An exciting and inspiring future awaits you beyond the noise in your mind, beyond the guilt, doubt, fear, shame, insecurity and heaviness of the past you carry around. Debbie Ford
Guilt. A feeling I know well these days. There is a lot to feel guilty about when you’re the healthy one in your relationship. Firstly, and most obviously, it’s just that. You are the healthy one but why should you be? He didn’t deserve for this to happen, no-one does, but it happens anyway. So you feel a kind of survivor’s guilt that you can still talk, that you still have energy, or that you can go to work. The list goes on.
Then of course, there’s the feelings of frustration you feel towards him. It’s not his fault he can’t communicate with me properly but that doesn’t stop me from snapping sometimes. It might be when I’ve had a long day at work and I’m tired or I’m in the middle of doing something and he is trying to interrupt me. That’s the worst. I feel awful when that happens and I swear I’ll never do it again but I’m only human at the end of the day. We all have emotions and even though I cope well with it 90% of the time there is always going to be an occasion when my patience runs out.
This one might be unique to me but I also find myself musing over whether I am to blame for any of this. God knows I’m not perfect and just before the stroke we were arguing more than usual. So my mind starts to wonder and question whether I contributed to his stress, did I cause his stroke? Or was this karma for something one of us did in our past? My logical mind says no, of course not. If only the reasons behind the stroke were that simple but it doesn’t stop those feelings creeping in every now and then.

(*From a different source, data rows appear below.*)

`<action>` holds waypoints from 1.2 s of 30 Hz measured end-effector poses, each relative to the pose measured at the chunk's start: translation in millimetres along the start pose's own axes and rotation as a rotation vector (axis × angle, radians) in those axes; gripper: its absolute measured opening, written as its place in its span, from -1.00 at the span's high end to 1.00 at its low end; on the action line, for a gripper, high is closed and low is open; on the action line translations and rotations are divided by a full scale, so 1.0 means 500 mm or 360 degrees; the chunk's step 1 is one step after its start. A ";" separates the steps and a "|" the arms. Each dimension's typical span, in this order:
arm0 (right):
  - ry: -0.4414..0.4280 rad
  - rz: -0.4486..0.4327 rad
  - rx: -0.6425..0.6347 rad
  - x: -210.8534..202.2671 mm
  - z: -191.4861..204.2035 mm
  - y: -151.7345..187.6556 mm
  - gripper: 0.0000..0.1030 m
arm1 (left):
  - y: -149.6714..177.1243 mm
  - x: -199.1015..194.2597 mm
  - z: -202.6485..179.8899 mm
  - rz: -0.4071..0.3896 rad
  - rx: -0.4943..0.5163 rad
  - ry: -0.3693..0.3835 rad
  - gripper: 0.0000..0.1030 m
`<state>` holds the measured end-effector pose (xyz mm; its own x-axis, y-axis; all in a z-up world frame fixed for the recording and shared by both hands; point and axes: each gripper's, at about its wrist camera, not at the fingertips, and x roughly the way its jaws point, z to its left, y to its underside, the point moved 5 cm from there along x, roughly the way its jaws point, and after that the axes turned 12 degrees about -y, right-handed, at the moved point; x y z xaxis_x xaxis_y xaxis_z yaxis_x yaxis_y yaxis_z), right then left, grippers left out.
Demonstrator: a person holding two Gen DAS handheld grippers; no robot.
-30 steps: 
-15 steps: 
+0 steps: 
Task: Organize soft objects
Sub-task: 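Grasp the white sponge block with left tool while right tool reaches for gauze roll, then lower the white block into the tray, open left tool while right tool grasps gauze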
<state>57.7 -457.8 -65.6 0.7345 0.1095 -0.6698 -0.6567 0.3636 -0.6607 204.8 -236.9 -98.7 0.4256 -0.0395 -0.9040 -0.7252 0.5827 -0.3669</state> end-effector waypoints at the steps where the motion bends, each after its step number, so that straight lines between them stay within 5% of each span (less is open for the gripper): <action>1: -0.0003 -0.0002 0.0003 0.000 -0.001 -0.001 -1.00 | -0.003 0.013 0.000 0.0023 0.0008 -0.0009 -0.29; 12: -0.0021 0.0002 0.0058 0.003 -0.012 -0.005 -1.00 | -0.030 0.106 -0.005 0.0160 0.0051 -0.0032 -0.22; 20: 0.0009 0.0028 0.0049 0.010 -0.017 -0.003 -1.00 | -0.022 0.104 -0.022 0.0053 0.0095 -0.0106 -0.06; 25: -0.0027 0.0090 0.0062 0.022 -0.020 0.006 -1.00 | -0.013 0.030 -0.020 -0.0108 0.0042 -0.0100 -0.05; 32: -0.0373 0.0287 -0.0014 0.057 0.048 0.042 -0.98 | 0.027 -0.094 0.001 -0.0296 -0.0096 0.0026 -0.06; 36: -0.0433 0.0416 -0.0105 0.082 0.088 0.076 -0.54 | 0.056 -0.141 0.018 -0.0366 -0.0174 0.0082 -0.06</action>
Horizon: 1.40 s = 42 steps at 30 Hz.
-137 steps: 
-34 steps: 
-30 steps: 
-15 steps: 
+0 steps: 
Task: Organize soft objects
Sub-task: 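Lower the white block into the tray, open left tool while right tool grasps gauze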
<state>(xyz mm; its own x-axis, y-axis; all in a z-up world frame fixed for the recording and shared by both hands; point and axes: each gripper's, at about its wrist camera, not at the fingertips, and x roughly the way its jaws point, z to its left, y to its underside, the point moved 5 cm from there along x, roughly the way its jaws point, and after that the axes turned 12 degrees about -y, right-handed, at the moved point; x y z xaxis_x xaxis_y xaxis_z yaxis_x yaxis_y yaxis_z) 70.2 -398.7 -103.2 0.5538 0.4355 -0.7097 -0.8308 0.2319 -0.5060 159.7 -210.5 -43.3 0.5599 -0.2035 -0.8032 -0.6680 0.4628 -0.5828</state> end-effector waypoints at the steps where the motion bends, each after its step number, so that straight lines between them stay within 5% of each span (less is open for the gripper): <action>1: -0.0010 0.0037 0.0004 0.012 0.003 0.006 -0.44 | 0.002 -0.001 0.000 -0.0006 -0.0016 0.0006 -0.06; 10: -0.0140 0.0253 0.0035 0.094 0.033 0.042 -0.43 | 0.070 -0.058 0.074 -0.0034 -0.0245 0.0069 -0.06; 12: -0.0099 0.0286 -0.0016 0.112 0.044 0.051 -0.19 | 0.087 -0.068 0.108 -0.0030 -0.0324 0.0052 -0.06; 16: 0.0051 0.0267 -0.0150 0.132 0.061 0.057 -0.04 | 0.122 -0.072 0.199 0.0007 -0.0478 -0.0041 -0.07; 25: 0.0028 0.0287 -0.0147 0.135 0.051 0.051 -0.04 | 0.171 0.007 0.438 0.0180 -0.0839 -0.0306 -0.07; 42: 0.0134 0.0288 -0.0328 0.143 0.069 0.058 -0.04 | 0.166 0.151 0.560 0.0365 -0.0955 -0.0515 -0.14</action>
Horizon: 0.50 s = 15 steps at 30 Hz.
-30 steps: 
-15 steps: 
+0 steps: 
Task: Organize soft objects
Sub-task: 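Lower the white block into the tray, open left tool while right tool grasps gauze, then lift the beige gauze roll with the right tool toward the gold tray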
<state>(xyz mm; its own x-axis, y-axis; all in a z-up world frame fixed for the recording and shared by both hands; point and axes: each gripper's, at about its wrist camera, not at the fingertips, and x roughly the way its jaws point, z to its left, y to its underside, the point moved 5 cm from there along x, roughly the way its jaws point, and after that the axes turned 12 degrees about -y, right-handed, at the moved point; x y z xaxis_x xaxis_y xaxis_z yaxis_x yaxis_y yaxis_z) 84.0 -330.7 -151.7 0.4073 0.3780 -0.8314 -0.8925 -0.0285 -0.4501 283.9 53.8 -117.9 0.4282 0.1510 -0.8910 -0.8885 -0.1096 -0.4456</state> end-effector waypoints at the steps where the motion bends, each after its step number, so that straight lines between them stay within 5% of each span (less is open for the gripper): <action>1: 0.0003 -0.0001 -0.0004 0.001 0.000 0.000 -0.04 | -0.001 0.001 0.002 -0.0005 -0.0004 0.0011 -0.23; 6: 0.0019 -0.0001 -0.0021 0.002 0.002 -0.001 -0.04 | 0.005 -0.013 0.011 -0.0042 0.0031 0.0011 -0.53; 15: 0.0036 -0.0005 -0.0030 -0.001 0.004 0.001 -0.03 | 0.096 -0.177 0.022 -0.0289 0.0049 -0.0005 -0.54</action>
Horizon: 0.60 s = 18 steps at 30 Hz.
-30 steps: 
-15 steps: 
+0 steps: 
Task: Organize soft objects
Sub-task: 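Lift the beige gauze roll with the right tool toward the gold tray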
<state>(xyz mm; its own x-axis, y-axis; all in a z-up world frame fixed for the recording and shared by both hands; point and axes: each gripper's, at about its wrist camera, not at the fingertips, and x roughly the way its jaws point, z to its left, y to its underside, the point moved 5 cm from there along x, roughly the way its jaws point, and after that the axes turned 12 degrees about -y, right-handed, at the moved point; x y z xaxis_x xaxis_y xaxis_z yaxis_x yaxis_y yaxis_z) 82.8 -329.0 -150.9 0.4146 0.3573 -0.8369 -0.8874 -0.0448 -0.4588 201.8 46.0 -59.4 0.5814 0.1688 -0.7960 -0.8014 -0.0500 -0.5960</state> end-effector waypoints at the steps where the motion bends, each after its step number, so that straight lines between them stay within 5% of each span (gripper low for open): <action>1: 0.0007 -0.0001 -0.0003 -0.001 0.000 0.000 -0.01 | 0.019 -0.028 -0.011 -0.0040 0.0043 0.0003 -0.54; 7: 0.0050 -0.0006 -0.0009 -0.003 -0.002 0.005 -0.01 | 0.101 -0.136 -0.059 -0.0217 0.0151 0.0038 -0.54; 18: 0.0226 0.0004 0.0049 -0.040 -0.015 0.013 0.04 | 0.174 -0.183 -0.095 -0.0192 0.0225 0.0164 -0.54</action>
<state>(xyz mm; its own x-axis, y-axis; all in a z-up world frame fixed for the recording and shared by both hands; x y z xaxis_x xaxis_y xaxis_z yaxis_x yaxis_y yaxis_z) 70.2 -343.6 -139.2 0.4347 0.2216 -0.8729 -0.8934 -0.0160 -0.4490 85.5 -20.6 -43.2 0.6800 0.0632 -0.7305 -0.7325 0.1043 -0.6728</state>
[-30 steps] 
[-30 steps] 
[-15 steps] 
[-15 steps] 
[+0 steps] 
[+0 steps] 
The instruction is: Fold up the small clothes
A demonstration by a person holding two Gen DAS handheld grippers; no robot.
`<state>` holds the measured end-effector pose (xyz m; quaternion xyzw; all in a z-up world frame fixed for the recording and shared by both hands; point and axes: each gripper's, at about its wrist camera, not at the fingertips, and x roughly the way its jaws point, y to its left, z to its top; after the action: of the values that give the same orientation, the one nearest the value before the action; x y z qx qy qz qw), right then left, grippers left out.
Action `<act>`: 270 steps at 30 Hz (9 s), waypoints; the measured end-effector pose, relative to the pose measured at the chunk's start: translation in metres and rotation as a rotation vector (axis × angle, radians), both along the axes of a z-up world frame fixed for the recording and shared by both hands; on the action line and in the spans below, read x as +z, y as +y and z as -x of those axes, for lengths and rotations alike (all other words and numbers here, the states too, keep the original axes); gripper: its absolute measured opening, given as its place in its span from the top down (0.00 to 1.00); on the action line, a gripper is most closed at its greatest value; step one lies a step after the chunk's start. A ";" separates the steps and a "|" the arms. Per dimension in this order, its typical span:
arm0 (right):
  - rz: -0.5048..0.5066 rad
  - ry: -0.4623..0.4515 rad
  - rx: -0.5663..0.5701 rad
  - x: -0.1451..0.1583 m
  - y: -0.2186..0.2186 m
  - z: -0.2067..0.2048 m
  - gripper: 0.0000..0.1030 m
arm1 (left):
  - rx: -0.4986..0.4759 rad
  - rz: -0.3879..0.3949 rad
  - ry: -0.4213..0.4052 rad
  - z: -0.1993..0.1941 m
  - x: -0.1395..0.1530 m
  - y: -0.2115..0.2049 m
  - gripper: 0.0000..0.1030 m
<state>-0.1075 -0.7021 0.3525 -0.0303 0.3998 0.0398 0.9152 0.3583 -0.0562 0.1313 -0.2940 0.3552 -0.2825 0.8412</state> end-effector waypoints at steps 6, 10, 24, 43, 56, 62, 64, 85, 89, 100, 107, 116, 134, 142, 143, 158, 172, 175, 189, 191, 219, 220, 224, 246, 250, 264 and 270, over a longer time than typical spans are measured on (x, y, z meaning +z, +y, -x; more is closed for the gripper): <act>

I’ve also found myself on many occasions feeling trapped in a situation that I have little or no control over. Feelings like that go hand in hand with a desire to escape my life- even if just for a short time – which surely means I want to escape him. Doesn’t it? Truthfully, yes there have been times when I have wondered whether I should leave. I’m young and fairly bright with my whole life ahead of me but I don’t want that. I think I love Finn more now than I ever did before the stroke and it isn’t him I want to escape from. It’s the stress of the circumstances we both found ourselves in. Despite knowing that though I still feel guilty for feeling like I want to run away and hide.
The final one I want to mention is the guilt I feel when I’m not well. I have struggled over the past eighteen months with anxiety and depression but it really hit me 6 weeks ago following Finn’s second stroke and consequent seizures. I was so unwell at that point that I couldn’t be there for him anymore. He was the one caring for me and that caused me to feel guilty. As you can imagine that doesn’t really help an already depressed and anxious mind. The crucial thing to take away from that experience however is that he is still able to care for me. Maybe not in the way he could before but he was there for me when I needed him. We’ve survived his stroke together and we will continue to survive whatever life throws at us.